A core part of federation is the Microsoft Federation Gateway – a cloud-based technology designed to serve as a mediator between services allowing convenient yet secure communication. It mainly serves as a “trust broker” between different Microsoft applications allowing users to connect and access the relevant Microsoft-based services that they want to use.
Using standard authentication methods such as SSL certificates to prove domain ownership; the Microsoft Federation Gateway makes it easy for businesses to create trust relationships with partners. Federation can also be easily controlled by allowing or denying list of users and domains – which guarantees that only appropriate groups or people are given access to protected information.
In the Microsoft world there three key types of federation.
Federation in Active Directory
There are many Microsoft products which run on the foundation of Microsoft Federation Gateway. For instance, Active Directory Federation Services (AD FS) allows secure identity sharing and user authentication in the form of “claims”. Examples of claims are the user’s name, groups or permissions. Once a claim has been authenticated, the user can utilise AD FS for single sign-on (SSO) which provides the ability to use a single user name and password across different applications).
AD FS also lessens administrative overhead by reducing the need for duplicate accounts and other credential management. AD FS streamlines account setup by facilitating SSO across different organisations, platforms and applications. AD FS also makes identity delegation easier which is very useful for distributed applications that may require a series of sequential checks for each application, database or service. Setup authentication is another facet of AD FS through federation which enhances security for authorisation and access in identity partnerships.

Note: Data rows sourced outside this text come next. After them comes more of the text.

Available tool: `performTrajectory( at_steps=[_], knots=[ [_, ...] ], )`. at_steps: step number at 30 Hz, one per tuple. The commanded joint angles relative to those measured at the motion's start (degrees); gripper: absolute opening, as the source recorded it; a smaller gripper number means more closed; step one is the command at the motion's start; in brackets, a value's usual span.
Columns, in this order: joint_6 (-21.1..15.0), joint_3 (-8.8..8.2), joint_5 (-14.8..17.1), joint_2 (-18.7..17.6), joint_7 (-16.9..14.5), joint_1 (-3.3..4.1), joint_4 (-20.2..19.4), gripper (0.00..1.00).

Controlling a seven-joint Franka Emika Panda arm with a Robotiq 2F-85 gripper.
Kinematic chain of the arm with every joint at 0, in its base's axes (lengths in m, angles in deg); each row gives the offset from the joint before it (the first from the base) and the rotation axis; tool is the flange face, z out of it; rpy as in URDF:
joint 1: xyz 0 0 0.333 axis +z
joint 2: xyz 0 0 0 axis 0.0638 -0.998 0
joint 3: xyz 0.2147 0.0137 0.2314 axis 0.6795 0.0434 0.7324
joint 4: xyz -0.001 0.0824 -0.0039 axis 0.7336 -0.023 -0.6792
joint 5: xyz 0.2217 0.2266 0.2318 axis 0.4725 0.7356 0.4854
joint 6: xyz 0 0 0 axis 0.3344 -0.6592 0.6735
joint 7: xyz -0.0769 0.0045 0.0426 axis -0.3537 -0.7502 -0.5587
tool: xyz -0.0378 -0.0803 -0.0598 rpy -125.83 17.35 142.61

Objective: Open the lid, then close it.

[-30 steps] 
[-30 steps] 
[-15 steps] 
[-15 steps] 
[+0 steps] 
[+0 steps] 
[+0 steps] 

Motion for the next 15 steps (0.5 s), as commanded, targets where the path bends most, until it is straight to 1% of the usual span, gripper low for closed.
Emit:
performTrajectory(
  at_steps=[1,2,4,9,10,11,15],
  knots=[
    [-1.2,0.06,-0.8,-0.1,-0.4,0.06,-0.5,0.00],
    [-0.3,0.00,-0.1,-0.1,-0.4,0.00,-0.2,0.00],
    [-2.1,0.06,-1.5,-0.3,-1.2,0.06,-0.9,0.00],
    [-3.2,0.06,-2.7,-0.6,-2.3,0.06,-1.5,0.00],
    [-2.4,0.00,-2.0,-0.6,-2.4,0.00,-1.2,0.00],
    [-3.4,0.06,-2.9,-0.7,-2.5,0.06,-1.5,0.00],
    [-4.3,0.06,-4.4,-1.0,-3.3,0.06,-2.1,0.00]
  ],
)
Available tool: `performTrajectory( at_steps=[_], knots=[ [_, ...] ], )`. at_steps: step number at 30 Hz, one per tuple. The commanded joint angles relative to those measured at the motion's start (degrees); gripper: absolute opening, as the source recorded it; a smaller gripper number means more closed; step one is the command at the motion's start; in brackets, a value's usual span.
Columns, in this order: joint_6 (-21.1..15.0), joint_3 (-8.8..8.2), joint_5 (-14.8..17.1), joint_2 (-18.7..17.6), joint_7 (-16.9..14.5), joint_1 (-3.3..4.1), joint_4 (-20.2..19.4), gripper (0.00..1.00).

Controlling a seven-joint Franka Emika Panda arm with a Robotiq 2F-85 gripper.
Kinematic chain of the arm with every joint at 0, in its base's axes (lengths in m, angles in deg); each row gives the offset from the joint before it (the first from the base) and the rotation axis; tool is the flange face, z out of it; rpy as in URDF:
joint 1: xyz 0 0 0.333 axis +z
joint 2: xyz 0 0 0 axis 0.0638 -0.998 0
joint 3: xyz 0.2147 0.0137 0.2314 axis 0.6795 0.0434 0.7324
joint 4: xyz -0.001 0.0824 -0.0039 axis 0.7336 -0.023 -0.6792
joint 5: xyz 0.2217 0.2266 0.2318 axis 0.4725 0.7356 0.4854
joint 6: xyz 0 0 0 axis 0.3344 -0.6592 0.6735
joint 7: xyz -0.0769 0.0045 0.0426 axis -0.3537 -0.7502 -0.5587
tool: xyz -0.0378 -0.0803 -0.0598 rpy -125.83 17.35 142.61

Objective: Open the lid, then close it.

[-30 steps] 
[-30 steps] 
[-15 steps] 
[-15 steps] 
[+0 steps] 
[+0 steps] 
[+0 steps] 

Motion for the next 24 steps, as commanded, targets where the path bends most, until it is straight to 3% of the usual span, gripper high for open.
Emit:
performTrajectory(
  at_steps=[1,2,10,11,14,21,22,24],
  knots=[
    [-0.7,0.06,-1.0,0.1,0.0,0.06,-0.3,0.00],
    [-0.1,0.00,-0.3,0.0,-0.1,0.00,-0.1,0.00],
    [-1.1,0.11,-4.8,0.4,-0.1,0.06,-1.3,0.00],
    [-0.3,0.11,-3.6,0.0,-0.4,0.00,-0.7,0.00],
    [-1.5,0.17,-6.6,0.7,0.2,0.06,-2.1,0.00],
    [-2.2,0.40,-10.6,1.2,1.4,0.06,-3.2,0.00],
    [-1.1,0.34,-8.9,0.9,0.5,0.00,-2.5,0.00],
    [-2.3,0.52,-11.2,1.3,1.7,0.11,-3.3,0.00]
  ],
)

Federation in Exchange (Calendar)
Another Microsoft application which utilises federation is Exchange Calendar Federation. With this level of security in Microsoft Exchange Server and Exchange Online, organisations are able to share information with other Exchange Server or Office 365 users. By utilising the Microsoft Federation Gateway, users are able to make an authenticated request to share information like calendars without having to configure Outlook or Outlook Web App settings.
Exchange Calendar Federation is very easy to use and convenient as users can share calendars with external users or even entire external organisations; and since it uses federation, it doesn’t require additional sign-on and credential prompts. Controlling the type of calendar information shared together with the users and their corresponding levels is also very straightforward.
Federation in Lync
With federation, unified communications through Lync is convenient and secure. Once Lync Federation is activated, users within the organisation can easily add external users to their contact list, see presence information and send messages securely. Federation allows users to communicate with other external Lync users (as well as select other messaging systems) through voice, video, instant messaging and even share desktops and documents.
Lync does this by publishing a federation information using DNS. This record allows users to find other external users of Lync by simply adding the remote user to their contact list. Overall, federation enables Lync users to extend the communications capability of Lync to the cloud and give more functionality to customers, suppliers and partners by facilitating more open communication and collaboration.
Federation is just one of the many underpinnings of product architecture that sets Microsoft products apart from its competitors. With federation, not only it is convenient for organisations to integrate with various applications, but it also makes products secure and compliant with various legal and government regulations. Overall, federation brings technology closer to people, as well as people closer to people – all without end user complications.